Introduction
Common wisdom has it that the execution of Charles I on 30 January 1649 was a desperate, aberrant act by a small and reluctant minority of English parliamentarians - opposed by the right-thinking bulk of the population. One seventeen year-old boy in the crowd at Whitehall recorded that the execution was met with 'such a groan as I have never heard before, and desire I may never hear again'. This lad grew up to become a nonconformist minister in the 1660s but his views echoed those of a Restoration Bishop who claimed no king 'ever left the world with more sorrow: women miscarried, men fell into melancholy'. Over half of those sitting in the House of Commons in December 1648 had to be purged by Colonel Pride and his soldiers before the trial of the king could be undertaken - and this was of course a parliament from which royalist sympathisers had long been dismissed. Barely half of the one hundred and thirty five men nominated to the High Court of Justice to try the king actually attended its proceedings; sixty-eight were there when sentence was handed down, but only fifty-nine actually signed the death warrant, some later claiming undue pressure, especially from Oliver Cromwell. One member of the Rump, Thomas Hoyle, committed suicide on the anniversary of Charles' execution in 1650, while the death the same year of another, Rowland Wilson, was attributed to melancholy and guilt.
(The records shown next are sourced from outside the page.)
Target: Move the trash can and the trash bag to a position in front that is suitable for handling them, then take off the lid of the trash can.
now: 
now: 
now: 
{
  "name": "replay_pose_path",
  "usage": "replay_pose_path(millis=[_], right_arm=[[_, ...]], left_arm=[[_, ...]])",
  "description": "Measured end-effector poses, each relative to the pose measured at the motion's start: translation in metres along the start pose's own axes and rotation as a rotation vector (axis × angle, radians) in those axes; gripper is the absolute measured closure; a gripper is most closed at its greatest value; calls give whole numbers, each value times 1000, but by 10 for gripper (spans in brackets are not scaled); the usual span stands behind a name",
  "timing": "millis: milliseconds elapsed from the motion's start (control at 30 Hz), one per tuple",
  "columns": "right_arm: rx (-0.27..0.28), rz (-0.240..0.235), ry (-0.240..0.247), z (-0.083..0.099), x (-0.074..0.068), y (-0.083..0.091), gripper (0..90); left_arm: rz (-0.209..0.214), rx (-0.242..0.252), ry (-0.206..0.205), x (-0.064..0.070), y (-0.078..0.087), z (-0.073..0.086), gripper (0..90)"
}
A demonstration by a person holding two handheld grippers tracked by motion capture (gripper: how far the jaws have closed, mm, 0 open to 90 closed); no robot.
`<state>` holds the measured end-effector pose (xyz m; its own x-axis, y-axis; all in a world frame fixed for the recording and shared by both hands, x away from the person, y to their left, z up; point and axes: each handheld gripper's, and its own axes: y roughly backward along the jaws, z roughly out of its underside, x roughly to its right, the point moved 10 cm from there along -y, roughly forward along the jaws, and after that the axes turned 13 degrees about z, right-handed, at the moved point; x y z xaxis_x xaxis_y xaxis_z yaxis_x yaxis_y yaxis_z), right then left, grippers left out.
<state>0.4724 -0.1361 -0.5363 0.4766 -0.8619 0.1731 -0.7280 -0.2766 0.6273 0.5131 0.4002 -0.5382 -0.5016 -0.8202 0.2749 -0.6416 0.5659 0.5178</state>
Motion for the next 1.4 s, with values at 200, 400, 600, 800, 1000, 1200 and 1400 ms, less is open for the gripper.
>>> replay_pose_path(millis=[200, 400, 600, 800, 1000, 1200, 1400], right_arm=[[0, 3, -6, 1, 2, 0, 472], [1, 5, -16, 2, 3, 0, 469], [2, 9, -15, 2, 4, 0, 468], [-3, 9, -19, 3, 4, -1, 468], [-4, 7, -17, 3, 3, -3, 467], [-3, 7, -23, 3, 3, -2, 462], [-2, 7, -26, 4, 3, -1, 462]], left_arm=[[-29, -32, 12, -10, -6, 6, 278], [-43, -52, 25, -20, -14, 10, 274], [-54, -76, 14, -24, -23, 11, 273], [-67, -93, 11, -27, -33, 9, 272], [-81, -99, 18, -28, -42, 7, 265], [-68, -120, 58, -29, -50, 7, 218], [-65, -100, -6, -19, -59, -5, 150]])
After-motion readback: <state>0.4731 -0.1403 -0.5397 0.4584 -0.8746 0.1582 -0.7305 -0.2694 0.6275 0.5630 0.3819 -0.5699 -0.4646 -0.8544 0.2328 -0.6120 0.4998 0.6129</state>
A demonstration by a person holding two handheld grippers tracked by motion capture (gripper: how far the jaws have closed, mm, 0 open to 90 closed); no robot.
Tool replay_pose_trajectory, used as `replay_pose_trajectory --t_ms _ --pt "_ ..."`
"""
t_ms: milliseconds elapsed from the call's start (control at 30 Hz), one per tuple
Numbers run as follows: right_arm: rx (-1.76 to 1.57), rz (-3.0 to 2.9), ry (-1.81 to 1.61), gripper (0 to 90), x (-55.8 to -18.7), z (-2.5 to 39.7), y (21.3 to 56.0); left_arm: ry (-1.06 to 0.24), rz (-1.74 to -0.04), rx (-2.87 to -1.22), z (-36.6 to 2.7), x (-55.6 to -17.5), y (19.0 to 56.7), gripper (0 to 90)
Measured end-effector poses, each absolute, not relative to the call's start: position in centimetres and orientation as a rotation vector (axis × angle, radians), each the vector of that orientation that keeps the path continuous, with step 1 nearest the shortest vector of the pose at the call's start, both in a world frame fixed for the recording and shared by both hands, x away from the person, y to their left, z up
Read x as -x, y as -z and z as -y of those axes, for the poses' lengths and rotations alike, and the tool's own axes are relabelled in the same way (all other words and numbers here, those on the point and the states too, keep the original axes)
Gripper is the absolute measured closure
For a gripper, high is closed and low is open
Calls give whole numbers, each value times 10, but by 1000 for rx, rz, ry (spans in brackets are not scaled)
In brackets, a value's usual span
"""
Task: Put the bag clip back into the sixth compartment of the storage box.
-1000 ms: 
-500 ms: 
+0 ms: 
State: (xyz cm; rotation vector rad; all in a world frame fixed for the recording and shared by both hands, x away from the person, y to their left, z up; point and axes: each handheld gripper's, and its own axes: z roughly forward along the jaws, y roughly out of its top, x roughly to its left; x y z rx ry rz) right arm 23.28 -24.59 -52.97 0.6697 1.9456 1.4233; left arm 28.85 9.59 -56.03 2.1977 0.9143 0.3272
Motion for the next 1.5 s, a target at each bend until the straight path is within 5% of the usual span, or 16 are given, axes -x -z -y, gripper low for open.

'...the execution was met with 'such a groan as I have never heard before, and desire I may never hear again'.'
For many historians, the regicides were 'rogues and knaves', or self-righteous fanatics driven to an Old Testament-inspired vengeance against an ungodly king who wantonly reopened the civil war in 1648 and could never be trusted to make a settled peace. No one would claim that the trial and execution of Charles I was widely supported by political elites, or met with popular acclaim. In this article, however, I shall argue that it is misleading to present the regicide only as a monstrous aberration; it is part of the comforting, moderate mythology of English history that the English do not do this sort of thing, and when it somehow happens, it is an unnatural mistake, the product of extreme short-term crisis. Here I want to present a different version: my argument is that regicide was not simply a result of the impasse of 1648, but a solution made thinkable by longer-term aspects of English political culture and history.